Rumor Roundup: Low Hanging Wang

Dec 14, 2009 at 1:59 am
click to enlarge Totally off-topic, but you should really check out this comic. It's pretty great. - squidworks.com
squidworks.com
Totally off-topic, but you should really check out this comic. It's pretty great.
So apparently now the Cardinals are interested in possibly procuring the services of Chien-Ming Wang, late of the New York Yankees, to help fill in the back end of their 2010 rotation. 

Aside from the obvious joy I feel at the potential headline puns I could come up with next year, I'm a little skeptical of this idea. It seems like a decent enough fit, I suppose, on the surface, what with Wang's extreme ground-ball tendencies and Dave Duncan's extreme love for said tendencies, but I'm not so sure this is the match made in heaven it might seem to be at first blush. 

In the past, Dave Duncan has had his greatest successes with pitchers who are widely seen as underachievers. He'll take a mid-career guy with good stuff who's never quite managed to find success commensurate with his talent, and then get in his head with a different approach. Dave Duncan can take a guy like Todd Stottlemyre and get him to stop worrying about strikeouts so much and just execute good pitches. 

There's a pattern to the Duncan Method of success. The strikeout and walk rates both fall, and the ground-ball rate goes up. Of course, an airtight defense is necessitated by this approach, but by and large, Tony La Russa teams have had such defenses. Grounders rarely leave the park, so the pitcher in question sees his home run rate drop.
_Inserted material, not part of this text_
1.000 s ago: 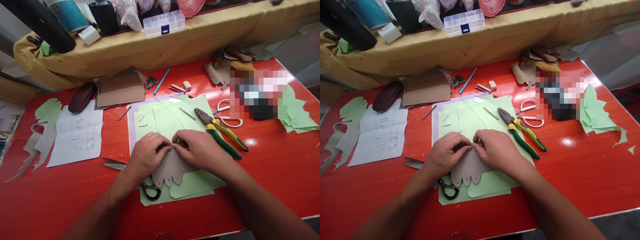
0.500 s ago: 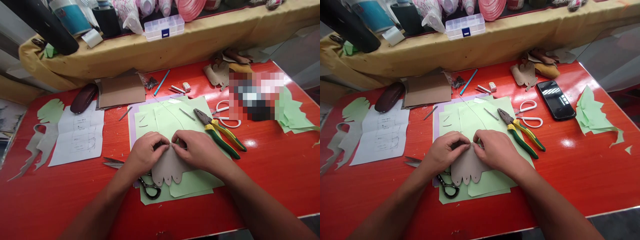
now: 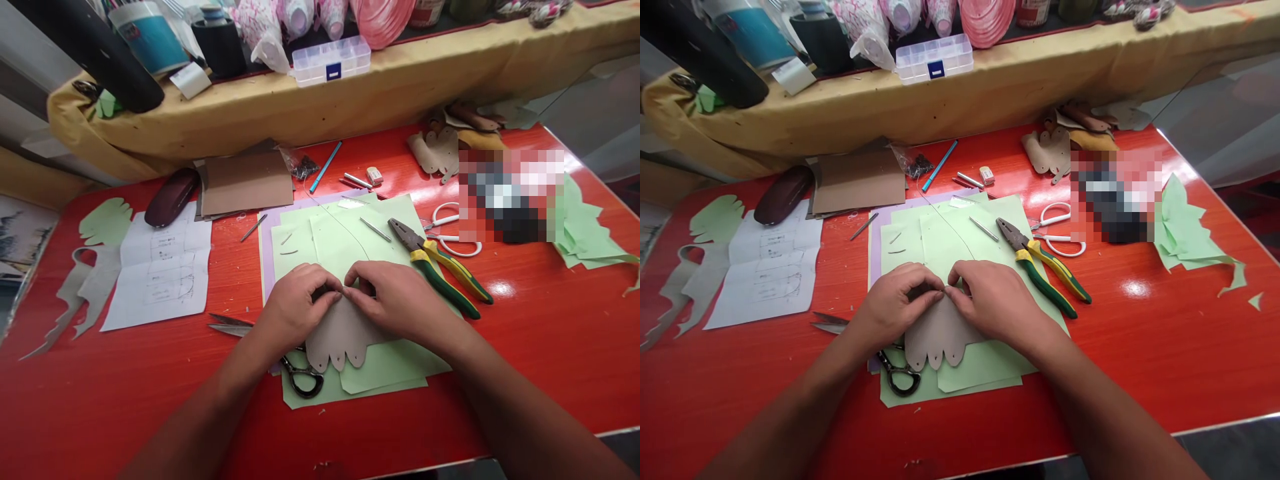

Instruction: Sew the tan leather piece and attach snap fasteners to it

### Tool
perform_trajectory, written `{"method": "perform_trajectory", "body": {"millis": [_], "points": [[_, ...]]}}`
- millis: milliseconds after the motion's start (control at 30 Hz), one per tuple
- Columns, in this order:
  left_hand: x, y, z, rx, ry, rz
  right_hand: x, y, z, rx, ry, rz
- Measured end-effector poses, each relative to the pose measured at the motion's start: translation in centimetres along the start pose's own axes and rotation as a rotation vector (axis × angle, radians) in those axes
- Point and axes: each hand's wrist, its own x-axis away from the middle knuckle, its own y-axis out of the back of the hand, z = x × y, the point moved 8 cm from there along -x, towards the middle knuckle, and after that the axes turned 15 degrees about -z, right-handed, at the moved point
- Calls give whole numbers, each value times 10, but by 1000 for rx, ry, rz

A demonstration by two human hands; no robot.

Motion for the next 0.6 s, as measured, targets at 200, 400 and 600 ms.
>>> {"method": "perform_trajectory", "body": {"millis": [200,400,600], "points": [[0,0,1,-4,14,5,0,-2,5,30,0,-1],[0,0,0,0,9,5,0,-2,6,27,6,-1],[0,1,0,-4,22,4,-1,-1,4,-6,-10,20]]}}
You want to see what a perfect Dave Duncan pitcher looks like? Just look at Joel Pineiro's numbers this year. A perfect Duncan conversion. 

Here's the problem with Wang: He already looks like the 'after' of a Dave Duncan conversion. Even at his best, Wang never struck anybody out. In 2006, Wang's best year, his K rate was 3.14/9. He was already a ground-ball machine. In short, Chien-Ming Wang was pretty much a perfect Dave Duncan pitcher before he went to hell. 
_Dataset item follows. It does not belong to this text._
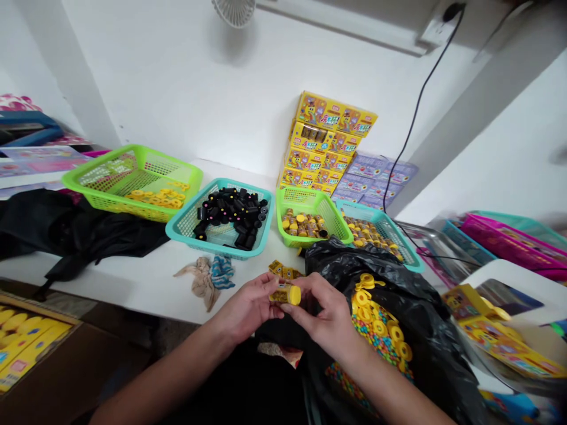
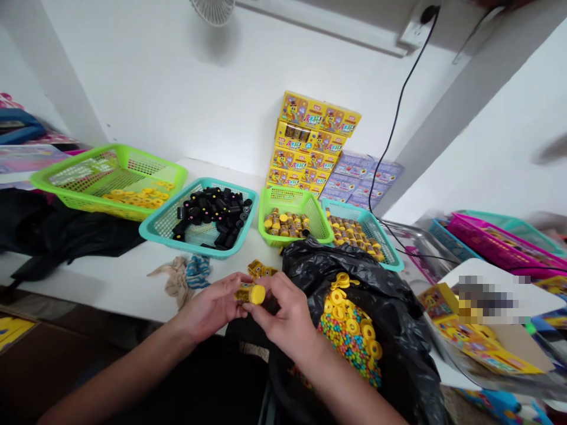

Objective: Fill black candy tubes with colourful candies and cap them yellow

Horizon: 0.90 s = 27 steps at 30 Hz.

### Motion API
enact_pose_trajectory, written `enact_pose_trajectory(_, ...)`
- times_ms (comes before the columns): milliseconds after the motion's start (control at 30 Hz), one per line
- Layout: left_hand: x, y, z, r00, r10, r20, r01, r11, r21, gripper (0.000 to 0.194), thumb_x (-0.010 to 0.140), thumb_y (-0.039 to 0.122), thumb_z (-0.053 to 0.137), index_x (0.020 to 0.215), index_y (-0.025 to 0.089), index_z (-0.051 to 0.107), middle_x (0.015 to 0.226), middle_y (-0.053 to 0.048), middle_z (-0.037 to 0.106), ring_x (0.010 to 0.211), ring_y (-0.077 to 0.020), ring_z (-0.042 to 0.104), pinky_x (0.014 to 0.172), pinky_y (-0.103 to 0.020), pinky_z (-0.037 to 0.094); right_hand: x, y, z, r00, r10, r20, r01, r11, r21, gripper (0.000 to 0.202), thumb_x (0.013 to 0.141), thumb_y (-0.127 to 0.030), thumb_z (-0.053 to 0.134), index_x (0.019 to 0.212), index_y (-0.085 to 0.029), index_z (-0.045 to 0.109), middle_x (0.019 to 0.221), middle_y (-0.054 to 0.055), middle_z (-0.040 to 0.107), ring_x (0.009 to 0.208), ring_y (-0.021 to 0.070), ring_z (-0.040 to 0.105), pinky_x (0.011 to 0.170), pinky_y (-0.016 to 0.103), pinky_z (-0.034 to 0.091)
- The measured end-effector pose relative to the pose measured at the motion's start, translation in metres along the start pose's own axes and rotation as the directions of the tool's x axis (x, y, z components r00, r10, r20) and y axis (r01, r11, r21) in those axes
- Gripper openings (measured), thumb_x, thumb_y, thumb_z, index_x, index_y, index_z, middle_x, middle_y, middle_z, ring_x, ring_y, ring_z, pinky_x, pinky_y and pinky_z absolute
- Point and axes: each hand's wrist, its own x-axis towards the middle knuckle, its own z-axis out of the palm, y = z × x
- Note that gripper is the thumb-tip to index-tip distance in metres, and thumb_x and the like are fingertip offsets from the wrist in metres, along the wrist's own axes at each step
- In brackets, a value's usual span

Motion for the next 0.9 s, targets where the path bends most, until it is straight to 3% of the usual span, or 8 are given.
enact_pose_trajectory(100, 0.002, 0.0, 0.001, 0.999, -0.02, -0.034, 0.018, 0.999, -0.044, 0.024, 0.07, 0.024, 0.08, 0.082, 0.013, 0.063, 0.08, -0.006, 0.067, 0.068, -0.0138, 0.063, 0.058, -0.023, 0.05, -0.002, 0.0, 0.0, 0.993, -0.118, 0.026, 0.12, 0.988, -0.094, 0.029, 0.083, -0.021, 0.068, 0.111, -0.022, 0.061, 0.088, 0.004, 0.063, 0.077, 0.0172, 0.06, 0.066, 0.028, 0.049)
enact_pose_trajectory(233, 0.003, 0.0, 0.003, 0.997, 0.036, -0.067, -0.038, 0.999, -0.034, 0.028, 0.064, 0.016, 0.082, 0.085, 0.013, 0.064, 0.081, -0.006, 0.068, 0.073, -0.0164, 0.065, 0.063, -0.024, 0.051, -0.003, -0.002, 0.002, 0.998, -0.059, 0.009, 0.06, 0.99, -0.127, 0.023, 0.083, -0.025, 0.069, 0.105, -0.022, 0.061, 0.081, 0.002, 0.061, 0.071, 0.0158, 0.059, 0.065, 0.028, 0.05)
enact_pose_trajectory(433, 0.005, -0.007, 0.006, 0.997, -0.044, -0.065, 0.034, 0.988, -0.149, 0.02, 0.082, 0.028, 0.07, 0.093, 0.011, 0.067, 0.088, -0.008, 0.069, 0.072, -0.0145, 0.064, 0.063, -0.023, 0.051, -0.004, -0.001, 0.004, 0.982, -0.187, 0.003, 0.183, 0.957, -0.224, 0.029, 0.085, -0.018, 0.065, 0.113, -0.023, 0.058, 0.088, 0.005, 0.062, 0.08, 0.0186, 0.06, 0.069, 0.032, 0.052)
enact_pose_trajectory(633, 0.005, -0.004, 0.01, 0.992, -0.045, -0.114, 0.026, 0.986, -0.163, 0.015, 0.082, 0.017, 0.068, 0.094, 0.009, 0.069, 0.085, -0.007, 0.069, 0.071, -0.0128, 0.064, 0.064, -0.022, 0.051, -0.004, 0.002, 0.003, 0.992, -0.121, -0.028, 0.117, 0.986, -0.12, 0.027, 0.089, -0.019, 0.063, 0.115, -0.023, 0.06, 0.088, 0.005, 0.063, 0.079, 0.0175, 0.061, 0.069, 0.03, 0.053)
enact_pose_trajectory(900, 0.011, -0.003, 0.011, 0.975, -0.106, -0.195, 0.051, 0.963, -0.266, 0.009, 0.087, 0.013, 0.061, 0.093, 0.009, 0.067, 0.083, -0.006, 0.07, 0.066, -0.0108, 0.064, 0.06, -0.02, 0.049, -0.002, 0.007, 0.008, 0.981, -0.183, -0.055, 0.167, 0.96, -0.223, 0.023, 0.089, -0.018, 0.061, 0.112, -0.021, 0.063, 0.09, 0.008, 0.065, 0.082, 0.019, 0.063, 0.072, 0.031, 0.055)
So what's the problem, you ask? After all, we've got a very talented pitcher who has great stuff and already subscribes to the philosophy of the pitching coach. How could anything be more right? 

Well, here's the problem: if Wang is already the pitcher Duncan is trying to create, then where else is there to go? In short, I'm not sure Chien-Ming Wang is going to get any better under Dave Duncan because I'm not sure what else Duncan would teach him. 

All of Wang's problems have been strictly physical in nature, it seems. Sure, there were times he was ineffective and it didn't seem anyone could quite figure out why, but looking back, it appears he was probably already headed down the path of injury even then. Remember, Mark Mulder pitched almost two years with a shredded shoulder. He even managed to do it well for a while there. 

So this is my chief concern with any potential signing of Wang. Whenever the Cardinals are looking at the proverbial low-hanging fruit in terms of pitchers, the impact of Dave Duncan is always one of the big selling points. Sure, the guy hasn't been good in the past, the narrative goes, but just wait until Duncan gets in there and helps him get straightened out. Then we'll see those results that have always seemed just out of reach. But with Wang, I just don't see Duncan doing anything to improve what he has already done in the past. There are much better candidates out there for the Duncan mid-career renaissance. 

If the Cards were to pick up Wang, they should be betting he's healthy. They should not, however, be betting Dave Duncan can find some magical 'fix' for a guy who already does everything Duncan has to teach. 

Would Wang be a disaster? I don't know. Could be. Then again, he might also finally be healthy and ready to resume his career. But when it comes right down to it, I'd be a whole lot more willing to bet on the health and efficacy of John Smoltz than I would Chien-Ming Wang.